Context
A serving platform needs explicit latency/throughput objectives to (a) alert on regressions, (b) drive future autoscaling/admission decisions, and (c) answer “what degrades first under load?”. The objectives must be grounded in a measured baseline on real hardware, not guessed, and expressed against metrics we actually scrape. The baseline (docs/benchmarks.md) is a closed-loop concurrency sweep
of Qwen2.5-0.5B-Instruct on one L4 (256-in/128-out), commit 8e78aaa. Its shape:
- Compute-bound, not memory-bound: GPU util pins at 100 % while KV-cache peaks at ~1 %
and nothing queues (
waiting = 0). On a single GPU the GPU itself is the limit; adding replicas can’t help. - TTFT degrades first: TTFT p50 grows ~5× (27 → 135 ms) across concurrency 1 → 32, while ITL stays ~5-12 ms. Prefill contention is the leading indicator of saturation.
- Throughput scales near-linearly to saturation: 168 → 3773 output tok/s as util approaches 100 %; past that, concurrency trades latency for throughput.
Decision
Adopt these SLIs and initial SLOs for the raw-vLLM baseline (small model, single L4). They are deliberately set near the measured saturation knee so a breach means “approaching the GPU’s limit,” and will be re-derived per model/GPU as the matrix grows.| SLI | Metric (vLLM V1) | Objective |
|---|---|---|
| TTFT p95 | vllm:time_to_first_token_seconds (histogram) | < 250 ms |
| ITL p95 | vllm:inter_token_latency_seconds | < 20 ms |
| E2E p95 | vllm:e2e_request_latency_seconds | < 1.5 s (for ≤128 output tokens) |
| Saturation | vllm:num_requests_waiting | sustained > 0 ⇒ at capacity (shed/queue, don’t scale pods on one GPU) |
| Headroom | vllm:kv_cache_usage_perc | watch; this model never approaches it, the signal that matters shifts to KV on larger models |
num_requests_waiting > 0 (not low GPU
util) as the scale/shed trigger. GPU util at 100 % with waiting = 0 is healthy saturation,
not an incident.
Consequences
- Dashboards and any future alerting use these exact metric names (the V1 renames, e.g.

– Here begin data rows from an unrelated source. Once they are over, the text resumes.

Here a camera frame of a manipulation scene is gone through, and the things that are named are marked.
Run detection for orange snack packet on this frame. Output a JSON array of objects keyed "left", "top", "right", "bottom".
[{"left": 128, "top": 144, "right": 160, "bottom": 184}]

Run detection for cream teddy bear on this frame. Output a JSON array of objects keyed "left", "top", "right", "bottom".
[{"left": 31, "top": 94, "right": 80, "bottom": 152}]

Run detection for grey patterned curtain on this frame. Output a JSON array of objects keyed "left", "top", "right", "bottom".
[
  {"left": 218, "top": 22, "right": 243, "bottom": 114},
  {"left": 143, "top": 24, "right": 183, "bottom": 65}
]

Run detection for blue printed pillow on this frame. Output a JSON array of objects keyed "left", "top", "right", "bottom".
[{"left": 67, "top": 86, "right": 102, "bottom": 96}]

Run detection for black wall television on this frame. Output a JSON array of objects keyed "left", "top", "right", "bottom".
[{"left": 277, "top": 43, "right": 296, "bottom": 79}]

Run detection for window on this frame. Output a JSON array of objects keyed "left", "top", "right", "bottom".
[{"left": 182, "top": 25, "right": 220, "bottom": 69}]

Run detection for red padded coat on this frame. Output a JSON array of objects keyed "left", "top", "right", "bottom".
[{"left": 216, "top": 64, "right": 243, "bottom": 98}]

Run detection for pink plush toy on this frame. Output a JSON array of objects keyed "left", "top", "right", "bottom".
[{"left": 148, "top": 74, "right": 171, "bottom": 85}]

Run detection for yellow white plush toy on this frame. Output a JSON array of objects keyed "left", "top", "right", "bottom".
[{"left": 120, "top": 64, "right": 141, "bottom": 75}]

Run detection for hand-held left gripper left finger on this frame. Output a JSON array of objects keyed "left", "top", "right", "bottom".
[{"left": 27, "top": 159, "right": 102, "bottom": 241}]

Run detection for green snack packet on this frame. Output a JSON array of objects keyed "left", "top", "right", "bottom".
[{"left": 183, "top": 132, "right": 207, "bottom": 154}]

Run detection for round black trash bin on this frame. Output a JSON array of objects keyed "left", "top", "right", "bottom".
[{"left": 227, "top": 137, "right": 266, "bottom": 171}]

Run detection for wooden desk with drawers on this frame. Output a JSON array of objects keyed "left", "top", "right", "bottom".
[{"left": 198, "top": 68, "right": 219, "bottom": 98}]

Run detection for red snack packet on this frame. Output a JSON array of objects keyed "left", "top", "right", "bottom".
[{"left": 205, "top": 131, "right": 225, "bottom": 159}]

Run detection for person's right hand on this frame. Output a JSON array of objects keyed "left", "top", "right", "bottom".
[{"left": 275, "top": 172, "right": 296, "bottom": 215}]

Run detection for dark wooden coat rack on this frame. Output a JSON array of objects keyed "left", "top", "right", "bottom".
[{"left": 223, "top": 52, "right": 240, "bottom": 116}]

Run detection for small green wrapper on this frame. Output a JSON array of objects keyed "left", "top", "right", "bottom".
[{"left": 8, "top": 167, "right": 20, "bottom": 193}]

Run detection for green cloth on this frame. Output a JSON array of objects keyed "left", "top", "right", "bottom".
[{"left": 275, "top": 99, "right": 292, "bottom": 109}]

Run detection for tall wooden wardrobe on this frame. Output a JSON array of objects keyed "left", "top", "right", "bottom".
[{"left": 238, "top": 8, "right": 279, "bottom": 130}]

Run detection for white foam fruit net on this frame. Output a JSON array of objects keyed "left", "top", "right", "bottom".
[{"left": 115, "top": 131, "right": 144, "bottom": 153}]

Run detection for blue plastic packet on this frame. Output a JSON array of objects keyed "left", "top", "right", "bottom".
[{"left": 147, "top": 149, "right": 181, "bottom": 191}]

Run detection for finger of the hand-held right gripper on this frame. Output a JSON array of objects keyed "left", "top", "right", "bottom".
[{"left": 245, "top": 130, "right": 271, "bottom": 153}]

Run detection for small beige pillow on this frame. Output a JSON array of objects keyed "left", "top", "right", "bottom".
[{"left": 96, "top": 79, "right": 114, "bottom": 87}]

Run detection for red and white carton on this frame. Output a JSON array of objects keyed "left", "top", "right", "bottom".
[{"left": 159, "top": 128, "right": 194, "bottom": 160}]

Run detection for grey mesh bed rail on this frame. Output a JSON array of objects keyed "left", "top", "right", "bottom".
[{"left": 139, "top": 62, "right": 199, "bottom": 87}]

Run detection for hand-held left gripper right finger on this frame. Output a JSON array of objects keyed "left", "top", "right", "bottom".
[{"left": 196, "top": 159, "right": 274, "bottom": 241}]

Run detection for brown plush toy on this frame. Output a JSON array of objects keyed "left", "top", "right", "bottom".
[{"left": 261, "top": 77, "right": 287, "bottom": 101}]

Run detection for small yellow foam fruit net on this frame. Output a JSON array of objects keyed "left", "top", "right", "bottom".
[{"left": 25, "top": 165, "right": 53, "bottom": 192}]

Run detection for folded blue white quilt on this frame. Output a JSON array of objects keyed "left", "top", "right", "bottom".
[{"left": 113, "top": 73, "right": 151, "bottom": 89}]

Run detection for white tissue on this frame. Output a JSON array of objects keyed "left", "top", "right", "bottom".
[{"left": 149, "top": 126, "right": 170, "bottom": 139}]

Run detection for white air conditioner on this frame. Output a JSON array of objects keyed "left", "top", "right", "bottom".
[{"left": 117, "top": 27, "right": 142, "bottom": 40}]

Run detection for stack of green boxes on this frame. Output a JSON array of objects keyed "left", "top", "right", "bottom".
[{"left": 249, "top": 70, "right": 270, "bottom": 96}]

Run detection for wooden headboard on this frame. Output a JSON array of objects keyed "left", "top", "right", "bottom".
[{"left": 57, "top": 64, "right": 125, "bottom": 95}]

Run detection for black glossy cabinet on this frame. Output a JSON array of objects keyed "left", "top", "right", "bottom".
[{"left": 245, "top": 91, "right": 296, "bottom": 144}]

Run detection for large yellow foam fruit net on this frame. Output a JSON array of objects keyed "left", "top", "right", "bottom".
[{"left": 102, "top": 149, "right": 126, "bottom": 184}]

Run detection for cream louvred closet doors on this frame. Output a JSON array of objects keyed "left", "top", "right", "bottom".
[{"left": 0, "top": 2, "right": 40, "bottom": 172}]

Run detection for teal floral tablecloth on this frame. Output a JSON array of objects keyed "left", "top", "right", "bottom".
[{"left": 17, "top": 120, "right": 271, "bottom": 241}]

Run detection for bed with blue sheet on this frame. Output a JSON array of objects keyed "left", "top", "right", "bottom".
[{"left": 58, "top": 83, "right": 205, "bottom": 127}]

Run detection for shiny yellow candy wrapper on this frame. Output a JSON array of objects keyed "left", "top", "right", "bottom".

kv_cache_usage_perc,inter_token_latency_seconds, are already reflected indashboards/vllm-serving-dashboard.json). - The SLOs are baseline-specific. A larger model (bigger KV per token, heavier prefill) will move the first bottleneck toward KV-cache/memory and raise TTFT cost; re-running the same harness on that model is the trigger to revise these numbers.
- These objectives inform, but do not yet implement, autoscaling/admission: that is a later layer (Kueue for batch admission; request-level overload handling separately).
- 2026-06-20: the published SLO numbers are baseline-only (single model/GPU, no breach alerting; Alertmanager is currently disabled). Multi-replica HA serving is validated on the multi-GPU substrate, but the per-model SLO numbers and alerting still need re-deriving from that run (the harness is the same;
benchmarks.mdneeds the multi-GPU figures added).